Non seulement le poulet est halal mais en plus, lui au moins, il ne te file pas des maladies comme ce porc impur. Franchement, c’est une bénédiction pour nos amis français : un peu de pureté dans leurs assiettes, ça peut pas leur faire de mal
— 𝕬𝖘𝖘𝖆𝖓𝖊 🇸🇳 ☪︎ (@Assane001A) April 9, 2025
Comme le rapporte France 2, chaque Français a englouti en moyenne 25 kilos de poulet l’an passé, confirmant son statut de viande favorite, loin devant le bœuf ou le porc, plus onéreux et complexes à cuisiner.

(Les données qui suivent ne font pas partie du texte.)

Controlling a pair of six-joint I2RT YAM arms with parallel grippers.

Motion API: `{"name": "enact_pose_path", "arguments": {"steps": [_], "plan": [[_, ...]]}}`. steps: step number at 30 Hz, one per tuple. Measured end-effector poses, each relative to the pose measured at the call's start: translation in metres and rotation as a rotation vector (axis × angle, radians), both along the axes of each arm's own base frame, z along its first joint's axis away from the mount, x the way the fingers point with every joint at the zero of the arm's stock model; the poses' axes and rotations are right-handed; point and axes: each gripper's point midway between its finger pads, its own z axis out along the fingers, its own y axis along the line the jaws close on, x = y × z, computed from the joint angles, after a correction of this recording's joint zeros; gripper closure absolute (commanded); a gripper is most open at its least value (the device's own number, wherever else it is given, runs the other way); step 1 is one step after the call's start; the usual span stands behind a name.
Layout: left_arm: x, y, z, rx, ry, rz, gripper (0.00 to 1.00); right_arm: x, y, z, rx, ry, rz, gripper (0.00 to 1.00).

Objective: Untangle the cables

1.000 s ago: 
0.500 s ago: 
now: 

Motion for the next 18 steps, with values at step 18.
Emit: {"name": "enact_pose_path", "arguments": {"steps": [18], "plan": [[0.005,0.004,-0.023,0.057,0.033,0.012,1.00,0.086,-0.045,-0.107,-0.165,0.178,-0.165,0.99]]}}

Les restaurateurs, eux aussi, plébiscitent cette volaille, à l’image de certaines chaînes de fast-food qui en font leur fer de lance. « Le poulet, c’est universel, accessible, et son empreinte écologique est moindre par rapport à d’autres viandes », souligne Olivier Rego, directeur général de Popeyes France, dans des propos relayés par la même source. Une popularité qui met les producteurs sous pression : avec 14 millions de poulets distribués chaque semaine dans les supermarchés, l’industrie peine à répondre à cette demande galopante.